Saving the DataFrame to a CSV

Saving a CSV inside of a Zip file

For an easier way to export, we can not only save the DataFrame as a CSV, but save that CSV inside of a zip file. Zip files are single files containing one or more compressed files, meaning they take up less space than a regular file and making sharing files quicker and easier. Since the files are compressed, you must "zip" or compress the file when you save it, and "unzip" the file when you want to use it.

Continuing with the same dataset as above, we will create a zip file that will save and compress our stat_gpas dataset.

We first have to declare the method of compressing our files, and which file(s) we will be saving in this zip file in a dictionary. In this example, we'll name this dictionary compression_opts. We must set our method equal to 'zip' and the archive_name to the name of our new CSV file, 'STAT_GPA.csv'.
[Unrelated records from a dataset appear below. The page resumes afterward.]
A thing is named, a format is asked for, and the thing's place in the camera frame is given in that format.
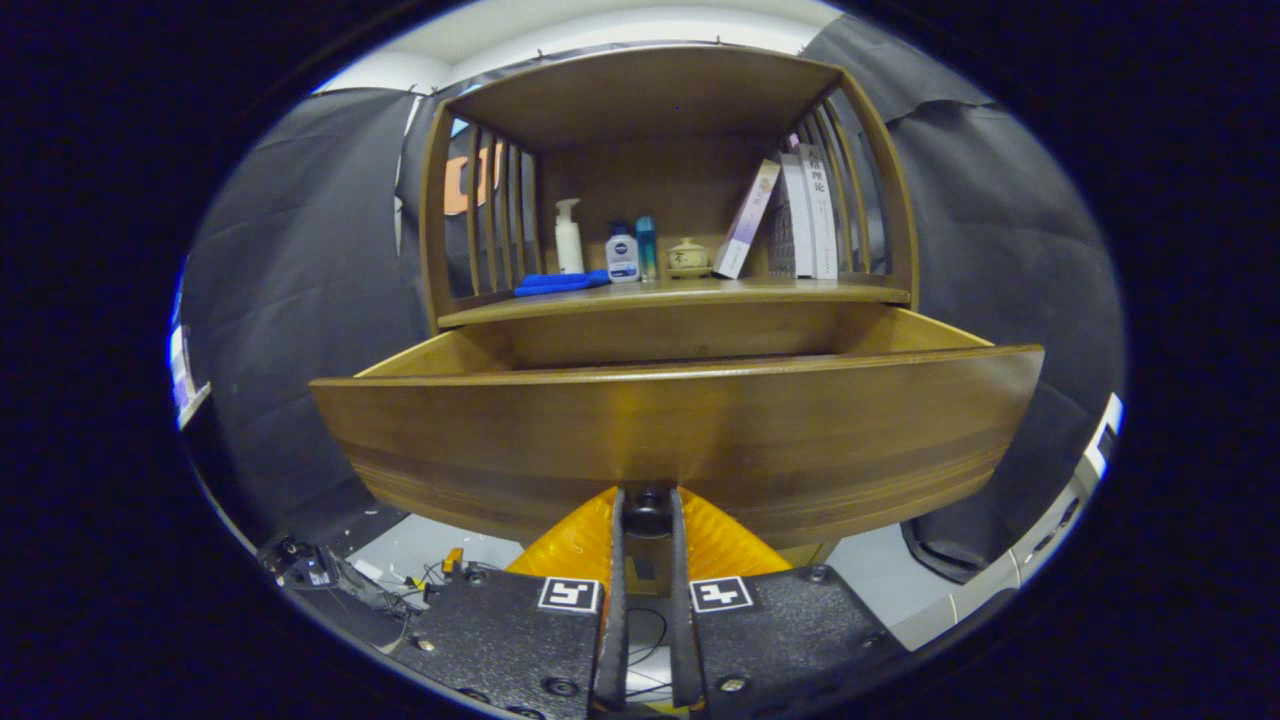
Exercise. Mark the white pump bottle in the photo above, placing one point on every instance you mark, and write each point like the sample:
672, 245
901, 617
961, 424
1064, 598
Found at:
569, 245

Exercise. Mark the white book with black lettering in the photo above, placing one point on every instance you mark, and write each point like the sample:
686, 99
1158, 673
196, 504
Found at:
822, 215

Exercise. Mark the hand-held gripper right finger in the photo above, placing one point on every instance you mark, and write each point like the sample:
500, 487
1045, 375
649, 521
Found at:
790, 640

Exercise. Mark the wooden countertop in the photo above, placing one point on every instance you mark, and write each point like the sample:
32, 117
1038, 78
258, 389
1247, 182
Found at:
700, 292

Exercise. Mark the dark patterned book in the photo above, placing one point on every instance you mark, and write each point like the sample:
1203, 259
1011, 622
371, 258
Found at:
782, 240

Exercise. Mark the purple and white book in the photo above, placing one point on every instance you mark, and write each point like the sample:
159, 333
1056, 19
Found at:
745, 225

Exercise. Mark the wooden drawer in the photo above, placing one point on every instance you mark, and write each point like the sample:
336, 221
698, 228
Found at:
700, 430

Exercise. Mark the slim blue bottle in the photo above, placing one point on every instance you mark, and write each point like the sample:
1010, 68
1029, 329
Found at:
647, 250

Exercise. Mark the white furniture piece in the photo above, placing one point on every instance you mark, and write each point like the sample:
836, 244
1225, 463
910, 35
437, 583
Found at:
1060, 520

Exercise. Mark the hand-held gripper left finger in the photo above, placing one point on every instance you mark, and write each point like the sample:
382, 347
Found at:
500, 640

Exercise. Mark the cream lidded tea cup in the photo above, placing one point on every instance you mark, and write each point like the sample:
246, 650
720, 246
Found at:
689, 256

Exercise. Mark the blue folded cloth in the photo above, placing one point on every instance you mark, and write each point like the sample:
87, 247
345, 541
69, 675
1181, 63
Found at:
555, 284

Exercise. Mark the wooden cabinet with slatted shelf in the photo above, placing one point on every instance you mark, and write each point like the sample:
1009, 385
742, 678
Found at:
650, 100

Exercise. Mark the white bottle with dark cap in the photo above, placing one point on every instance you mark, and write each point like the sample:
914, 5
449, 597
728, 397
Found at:
622, 260

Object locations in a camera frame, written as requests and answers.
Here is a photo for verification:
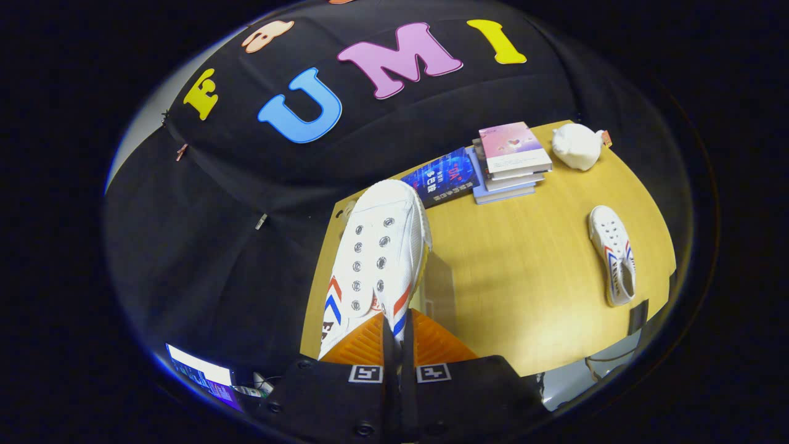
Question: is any white shoe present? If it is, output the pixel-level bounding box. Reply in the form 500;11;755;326
317;179;433;362
587;205;637;308

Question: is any computer monitor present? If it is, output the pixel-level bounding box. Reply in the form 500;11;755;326
165;343;239;409

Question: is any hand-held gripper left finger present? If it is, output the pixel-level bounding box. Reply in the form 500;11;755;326
265;311;401;444

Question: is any light blue book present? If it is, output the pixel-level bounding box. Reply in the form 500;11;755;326
465;147;538;205

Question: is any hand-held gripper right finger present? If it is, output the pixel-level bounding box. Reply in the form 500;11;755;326
401;308;543;444

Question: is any white plush toy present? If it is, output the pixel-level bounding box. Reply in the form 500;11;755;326
551;123;613;172

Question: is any dark blue book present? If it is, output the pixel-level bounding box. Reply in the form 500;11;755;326
401;147;476;209

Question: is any black backdrop cloth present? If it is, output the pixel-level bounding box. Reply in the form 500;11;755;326
105;0;691;395

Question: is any white book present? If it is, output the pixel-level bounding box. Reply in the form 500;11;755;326
484;171;547;192

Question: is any pink cover book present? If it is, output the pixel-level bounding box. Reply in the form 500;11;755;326
478;121;554;181

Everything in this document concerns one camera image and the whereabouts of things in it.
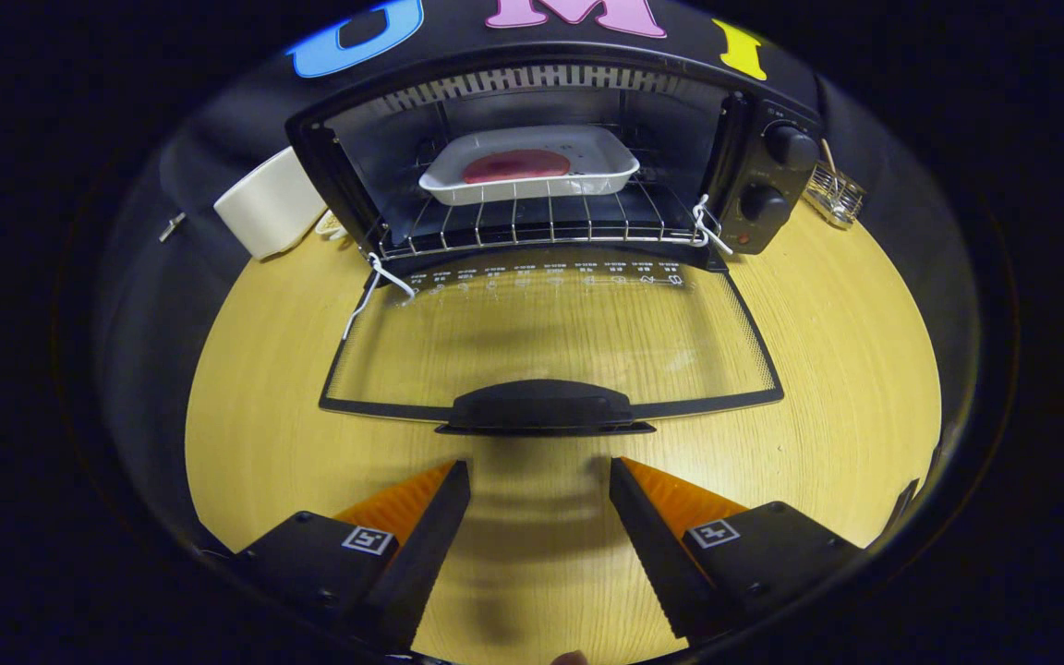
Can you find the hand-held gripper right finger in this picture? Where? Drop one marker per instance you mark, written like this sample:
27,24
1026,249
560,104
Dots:
652,554

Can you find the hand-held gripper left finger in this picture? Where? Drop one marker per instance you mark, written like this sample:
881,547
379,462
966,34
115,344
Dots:
426,554

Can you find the white square plate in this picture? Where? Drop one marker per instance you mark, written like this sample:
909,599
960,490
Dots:
587,162

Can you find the pink round meat slice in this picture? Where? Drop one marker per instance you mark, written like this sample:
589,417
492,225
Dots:
515,166

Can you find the black toaster oven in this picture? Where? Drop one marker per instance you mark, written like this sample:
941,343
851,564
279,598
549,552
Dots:
758,162

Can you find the cream white toaster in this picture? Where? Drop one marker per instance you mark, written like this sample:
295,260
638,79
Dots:
269,208

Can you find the small metal clip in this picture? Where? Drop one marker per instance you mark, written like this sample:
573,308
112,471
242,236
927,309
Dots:
173,227

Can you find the wooden stick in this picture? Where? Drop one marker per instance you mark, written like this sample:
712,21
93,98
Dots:
828,155

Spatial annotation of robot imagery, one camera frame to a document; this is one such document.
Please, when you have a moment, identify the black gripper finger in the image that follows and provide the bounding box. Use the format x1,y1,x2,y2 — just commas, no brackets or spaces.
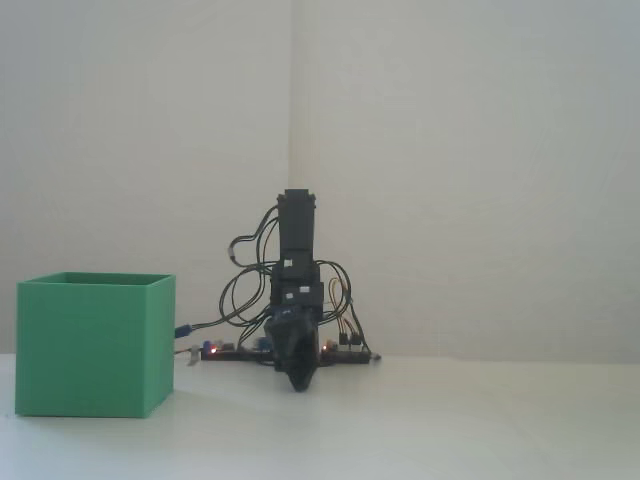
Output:
294,322,319,393
265,323,304,393

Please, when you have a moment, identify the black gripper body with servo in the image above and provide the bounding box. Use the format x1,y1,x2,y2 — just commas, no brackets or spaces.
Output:
267,302,321,331

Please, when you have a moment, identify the green square plastic bin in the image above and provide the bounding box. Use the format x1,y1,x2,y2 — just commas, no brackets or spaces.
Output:
14,271,177,419

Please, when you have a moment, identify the blue circuit board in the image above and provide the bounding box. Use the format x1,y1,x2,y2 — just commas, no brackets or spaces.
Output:
201,337,274,354

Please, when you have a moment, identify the coloured jumper wire bundle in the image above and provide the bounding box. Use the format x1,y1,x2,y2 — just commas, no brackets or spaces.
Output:
327,279,374,359

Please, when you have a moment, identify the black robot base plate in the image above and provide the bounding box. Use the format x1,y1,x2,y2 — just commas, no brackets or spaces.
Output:
199,347,375,366

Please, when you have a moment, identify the black cable with blue connector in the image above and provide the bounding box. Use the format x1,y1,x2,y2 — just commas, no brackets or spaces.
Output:
173,309,251,342

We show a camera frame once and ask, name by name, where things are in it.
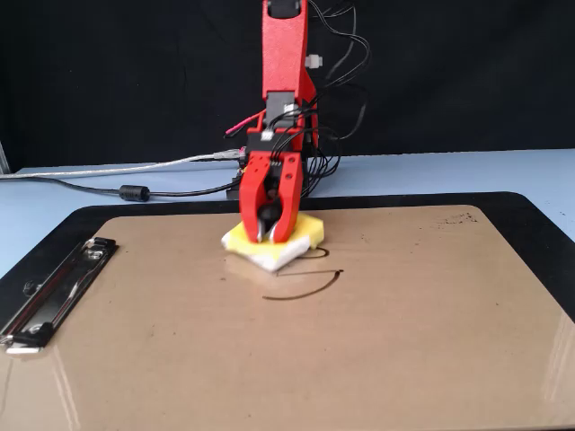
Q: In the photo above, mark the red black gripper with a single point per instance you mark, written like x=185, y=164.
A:
x=269, y=141

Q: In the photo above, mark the yellow sponge with black knob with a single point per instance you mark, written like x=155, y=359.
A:
x=303, y=231

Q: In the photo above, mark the brown clipboard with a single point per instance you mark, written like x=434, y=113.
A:
x=287, y=350

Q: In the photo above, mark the black backdrop cloth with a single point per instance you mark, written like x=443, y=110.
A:
x=112, y=76

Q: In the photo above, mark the metal clipboard clip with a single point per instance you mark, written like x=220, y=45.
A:
x=54, y=296

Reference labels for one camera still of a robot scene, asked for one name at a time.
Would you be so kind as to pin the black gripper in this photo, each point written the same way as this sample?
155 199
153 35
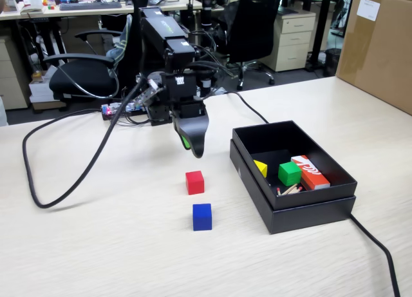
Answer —
180 87

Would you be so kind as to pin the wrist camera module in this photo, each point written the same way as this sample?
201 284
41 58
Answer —
149 91

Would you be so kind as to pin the controller circuit board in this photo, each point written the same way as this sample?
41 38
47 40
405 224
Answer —
111 110

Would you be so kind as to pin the blue wooden cube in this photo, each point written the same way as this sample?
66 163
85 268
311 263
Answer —
202 218

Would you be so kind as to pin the red wooden cube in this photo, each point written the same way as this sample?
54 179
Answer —
194 182

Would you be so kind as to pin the black open box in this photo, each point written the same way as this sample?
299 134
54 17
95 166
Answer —
322 213

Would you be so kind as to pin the large brown cardboard box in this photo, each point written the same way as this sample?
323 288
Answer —
380 52

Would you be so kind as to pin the beige background desk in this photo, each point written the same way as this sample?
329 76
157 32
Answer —
80 12

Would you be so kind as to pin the framed picture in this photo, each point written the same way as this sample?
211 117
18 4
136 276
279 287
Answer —
8 0

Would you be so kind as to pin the black mesh office chair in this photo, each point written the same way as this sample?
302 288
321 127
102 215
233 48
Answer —
251 26

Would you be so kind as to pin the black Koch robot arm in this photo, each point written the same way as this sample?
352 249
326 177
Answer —
161 26

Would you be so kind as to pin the black vertical pole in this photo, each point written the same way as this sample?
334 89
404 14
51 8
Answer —
206 20

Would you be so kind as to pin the beige cabinet with wide drawers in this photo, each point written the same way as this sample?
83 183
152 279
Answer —
13 84

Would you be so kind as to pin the black cardboard box tray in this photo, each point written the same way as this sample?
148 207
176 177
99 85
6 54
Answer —
322 195

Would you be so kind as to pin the stack of white boxes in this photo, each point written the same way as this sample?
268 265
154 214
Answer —
38 91

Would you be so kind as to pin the black computer keyboard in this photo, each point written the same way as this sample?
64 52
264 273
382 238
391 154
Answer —
90 6

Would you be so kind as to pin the wooden match red head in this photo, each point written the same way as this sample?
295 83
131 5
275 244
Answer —
299 188
295 187

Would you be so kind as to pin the beige three-drawer cabinet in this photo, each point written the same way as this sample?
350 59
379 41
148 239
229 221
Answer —
289 42

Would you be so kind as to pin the plaid cloth garment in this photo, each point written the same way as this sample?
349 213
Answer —
120 45

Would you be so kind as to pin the black office chair with armrests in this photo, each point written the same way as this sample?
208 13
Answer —
83 81

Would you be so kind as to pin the yellow wooden block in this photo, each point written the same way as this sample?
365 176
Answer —
262 169

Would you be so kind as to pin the colourful toy figure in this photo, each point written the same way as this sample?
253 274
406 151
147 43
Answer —
47 3

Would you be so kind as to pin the green wooden cube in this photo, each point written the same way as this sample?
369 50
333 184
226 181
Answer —
289 174

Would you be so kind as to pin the black waste bin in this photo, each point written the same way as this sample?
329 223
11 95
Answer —
332 63

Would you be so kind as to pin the orange white matchbox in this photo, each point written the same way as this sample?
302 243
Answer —
313 178

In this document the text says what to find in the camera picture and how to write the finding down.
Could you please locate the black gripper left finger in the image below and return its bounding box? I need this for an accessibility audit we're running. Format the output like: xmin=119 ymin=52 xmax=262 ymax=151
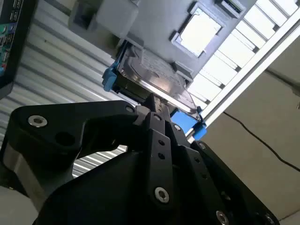
xmin=7 ymin=93 xmax=175 ymax=210

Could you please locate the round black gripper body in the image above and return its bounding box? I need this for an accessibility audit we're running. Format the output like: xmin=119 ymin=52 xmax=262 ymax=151
xmin=37 ymin=151 xmax=211 ymax=225

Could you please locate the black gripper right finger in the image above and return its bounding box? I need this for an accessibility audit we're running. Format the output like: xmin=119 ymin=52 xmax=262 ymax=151
xmin=156 ymin=98 xmax=279 ymax=225

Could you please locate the hard disk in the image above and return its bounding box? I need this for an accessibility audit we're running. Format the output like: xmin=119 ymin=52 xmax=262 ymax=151
xmin=102 ymin=38 xmax=208 ymax=141

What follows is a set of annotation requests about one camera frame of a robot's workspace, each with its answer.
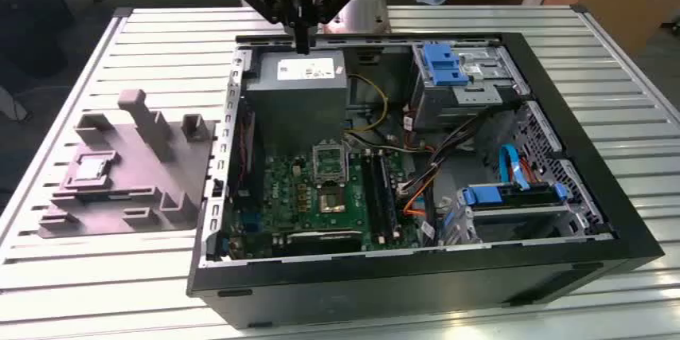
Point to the CPU socket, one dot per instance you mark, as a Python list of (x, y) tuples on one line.
[(333, 202)]

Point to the blue port connector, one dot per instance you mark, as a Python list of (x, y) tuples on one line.
[(222, 247)]

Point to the black office chair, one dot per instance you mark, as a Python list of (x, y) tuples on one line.
[(32, 37)]

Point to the hard disk in blue carrier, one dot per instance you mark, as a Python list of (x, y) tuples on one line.
[(482, 196)]

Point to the grey power supply unit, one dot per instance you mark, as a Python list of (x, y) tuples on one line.
[(297, 109)]

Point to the grey parts rack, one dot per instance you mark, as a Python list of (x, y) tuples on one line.
[(137, 180)]

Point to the green motherboard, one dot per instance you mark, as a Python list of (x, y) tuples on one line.
[(286, 173)]

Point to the silver CPU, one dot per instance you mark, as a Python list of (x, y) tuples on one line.
[(90, 169)]

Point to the black RAM slot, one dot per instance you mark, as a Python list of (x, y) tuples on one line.
[(373, 196), (388, 196)]

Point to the black graphics card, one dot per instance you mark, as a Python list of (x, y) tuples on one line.
[(321, 237)]

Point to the empty blue disk carrier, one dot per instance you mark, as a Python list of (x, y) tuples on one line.
[(440, 65)]

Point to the metal disk bay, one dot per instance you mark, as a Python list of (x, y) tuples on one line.
[(477, 95), (517, 209)]

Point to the RAM stick with blue label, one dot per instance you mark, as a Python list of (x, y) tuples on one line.
[(113, 198)]

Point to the black PC case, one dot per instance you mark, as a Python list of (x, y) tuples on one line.
[(372, 288)]

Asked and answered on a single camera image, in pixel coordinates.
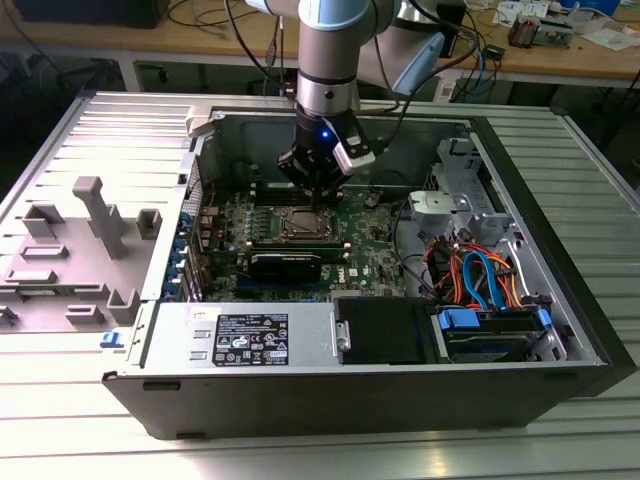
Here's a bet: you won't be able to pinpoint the metal socket cover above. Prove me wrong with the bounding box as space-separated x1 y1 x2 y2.
274 205 332 240

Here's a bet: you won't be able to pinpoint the CPU socket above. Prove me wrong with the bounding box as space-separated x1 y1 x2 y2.
271 203 335 242

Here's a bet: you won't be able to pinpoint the green motherboard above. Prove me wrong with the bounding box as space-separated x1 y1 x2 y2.
197 187 419 304

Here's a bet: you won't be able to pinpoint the black graphics card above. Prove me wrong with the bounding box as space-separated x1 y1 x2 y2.
247 251 325 292

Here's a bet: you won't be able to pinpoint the grey case latch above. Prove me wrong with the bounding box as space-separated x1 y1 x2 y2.
183 102 225 139

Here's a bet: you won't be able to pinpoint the pale blue teach pendant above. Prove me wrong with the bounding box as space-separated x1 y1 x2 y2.
391 32 447 97

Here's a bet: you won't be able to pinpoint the black drive cage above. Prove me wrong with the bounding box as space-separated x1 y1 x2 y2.
332 295 437 365

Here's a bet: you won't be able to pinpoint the black rating label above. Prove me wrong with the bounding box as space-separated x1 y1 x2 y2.
214 313 291 366

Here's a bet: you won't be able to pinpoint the small black box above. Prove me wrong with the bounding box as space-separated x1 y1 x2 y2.
436 0 470 60

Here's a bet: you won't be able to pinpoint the wooden workbench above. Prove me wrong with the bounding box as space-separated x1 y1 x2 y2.
0 0 640 84

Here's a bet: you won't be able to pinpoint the blue disk carrier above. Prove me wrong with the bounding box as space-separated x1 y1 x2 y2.
433 306 552 334

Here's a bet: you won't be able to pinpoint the silver power supply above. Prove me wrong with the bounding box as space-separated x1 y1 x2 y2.
149 301 344 372

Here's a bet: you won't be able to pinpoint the copper finned cooler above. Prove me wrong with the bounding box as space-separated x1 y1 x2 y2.
508 13 540 50

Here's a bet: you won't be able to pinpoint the white papers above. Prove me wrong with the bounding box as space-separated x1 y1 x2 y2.
492 0 549 26

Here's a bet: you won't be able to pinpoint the hard disk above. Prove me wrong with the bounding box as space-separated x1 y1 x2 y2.
446 332 532 363

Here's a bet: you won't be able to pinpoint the grey parts rack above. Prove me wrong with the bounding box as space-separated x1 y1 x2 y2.
0 174 164 334

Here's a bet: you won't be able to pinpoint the large black box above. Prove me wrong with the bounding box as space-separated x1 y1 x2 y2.
13 0 162 30

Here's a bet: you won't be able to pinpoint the grey tray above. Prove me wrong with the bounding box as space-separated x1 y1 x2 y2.
537 10 575 50

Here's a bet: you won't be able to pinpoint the blue box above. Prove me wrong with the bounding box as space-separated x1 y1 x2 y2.
578 0 622 15

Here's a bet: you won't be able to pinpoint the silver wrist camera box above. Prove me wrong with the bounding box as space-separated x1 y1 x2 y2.
322 115 377 177

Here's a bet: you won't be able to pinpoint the silver disk bay bracket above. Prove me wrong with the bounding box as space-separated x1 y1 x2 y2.
405 188 506 236

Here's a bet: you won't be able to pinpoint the blue cable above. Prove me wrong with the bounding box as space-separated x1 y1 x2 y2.
474 42 499 104

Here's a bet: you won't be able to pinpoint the blue wire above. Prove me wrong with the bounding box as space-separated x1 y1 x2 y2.
462 251 507 312

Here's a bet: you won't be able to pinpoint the orange wire bundle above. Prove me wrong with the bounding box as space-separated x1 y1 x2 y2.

Then we can use the .to_csv function on our dataset. Again, we'll use a relative path to save a new zip file called out.zip to our current folder. To turn the CSV into a zip file, we set the compression parameter of the .to_csv function to be the dictionary we defined above with our compression method and files.

compression_opts = dict(method='zip',archive_name='STAT_GPA.csv')  
stat_gpas.to_csv('out.zip', index=False, compression=compression_opts)

Saving the DataFrame to a Zip File

Pandas Documentation

The full documentation for to_csv is available in the pandas documentation.